# Working with RSS Feeds Lab

Complete the following set of exercises to solidify your knowledge of parsing RSS feeds and extracting information from them.

In [1]:
import feedparser

### 1. Use feedparser to parse the following RSS feed URL.

In [2]:
url = 'http://feeds.feedburner.com/oreilly/radar/atom'

In [3]:
reddit = feedparser.parse(url)

### 2. Obtain a list of components (keys) that are available for this feed.

In [4]:
reddit.keys()

dict_keys(['bozo', 'entries', 'feed', 'headers', 'etag', 'updated', 'updated_parsed', 'href', 'status', 'encoding', 'version', 'namespaces'])

### 3. Obtain a list of components (keys) that are available for the *feed* component of this RSS feed.

In [5]:
reddit.feed.keys()

dict_keys(['title', 'title_detail', 'links', 'link', 'subtitle', 'subtitle_detail', 'updated', 'updated_parsed', 'language', 'sy_updateperiod', 'sy_updatefrequency', 'generator_detail', 'generator', 'feedburner_info', 'geo_lat', 'geo_long', 'feedburner_emailserviceid', 'feedburner_feedburnerhostname'])

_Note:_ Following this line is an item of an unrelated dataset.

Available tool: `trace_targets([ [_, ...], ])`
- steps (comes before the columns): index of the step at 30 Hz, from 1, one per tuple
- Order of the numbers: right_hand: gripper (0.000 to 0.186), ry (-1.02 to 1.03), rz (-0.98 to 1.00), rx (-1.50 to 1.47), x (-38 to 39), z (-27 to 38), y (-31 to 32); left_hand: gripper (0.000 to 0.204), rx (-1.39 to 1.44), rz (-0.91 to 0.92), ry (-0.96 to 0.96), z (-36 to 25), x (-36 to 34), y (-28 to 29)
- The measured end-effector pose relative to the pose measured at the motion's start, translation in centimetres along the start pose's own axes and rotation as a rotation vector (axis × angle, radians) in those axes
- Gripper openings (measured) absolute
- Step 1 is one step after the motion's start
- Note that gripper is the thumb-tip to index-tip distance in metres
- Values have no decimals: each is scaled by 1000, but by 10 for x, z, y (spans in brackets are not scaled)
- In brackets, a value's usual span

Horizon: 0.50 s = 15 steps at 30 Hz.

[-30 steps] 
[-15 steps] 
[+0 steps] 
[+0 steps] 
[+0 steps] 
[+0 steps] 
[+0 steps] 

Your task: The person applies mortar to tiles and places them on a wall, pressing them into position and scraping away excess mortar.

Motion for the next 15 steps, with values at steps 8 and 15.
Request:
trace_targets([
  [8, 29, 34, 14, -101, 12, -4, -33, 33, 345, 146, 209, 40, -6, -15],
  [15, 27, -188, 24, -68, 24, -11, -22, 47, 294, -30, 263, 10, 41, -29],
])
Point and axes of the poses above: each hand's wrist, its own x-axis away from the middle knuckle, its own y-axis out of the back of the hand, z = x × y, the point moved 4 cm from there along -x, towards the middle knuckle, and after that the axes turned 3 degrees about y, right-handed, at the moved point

### 4. Extract and print the feed title, subtitle, author, and link.

In [11]:
print(reddit.feed.title)
print(reddit.feed.subtitle)
print(reddit.feed.link)
print(reddit.entries[0].author)

Radar
Now, next, and beyond: Tracking need-to-know trends at the intersection of business and technology
https://www.oreilly.com/radar
Q McCallum


### 5. Count the number of entries that are contained in this RSS feed.

In [12]:
len(reddit.entries)

15

### 6. Obtain a list of components (keys) available for an entry.

*Hint: Remember to index first before requesting the keys*

In [13]:
reddit.entries[0].keys()

dict_keys(['title', 'title_detail', 'links', 'link', 'comments', 'published', 'published_parsed', 'authors', 'author', 'author_detail', 'tags', 'id', 'guidislink', 'summary', 'summary_detail', 'content', 'wfw_commentrss', 'slash_comments'])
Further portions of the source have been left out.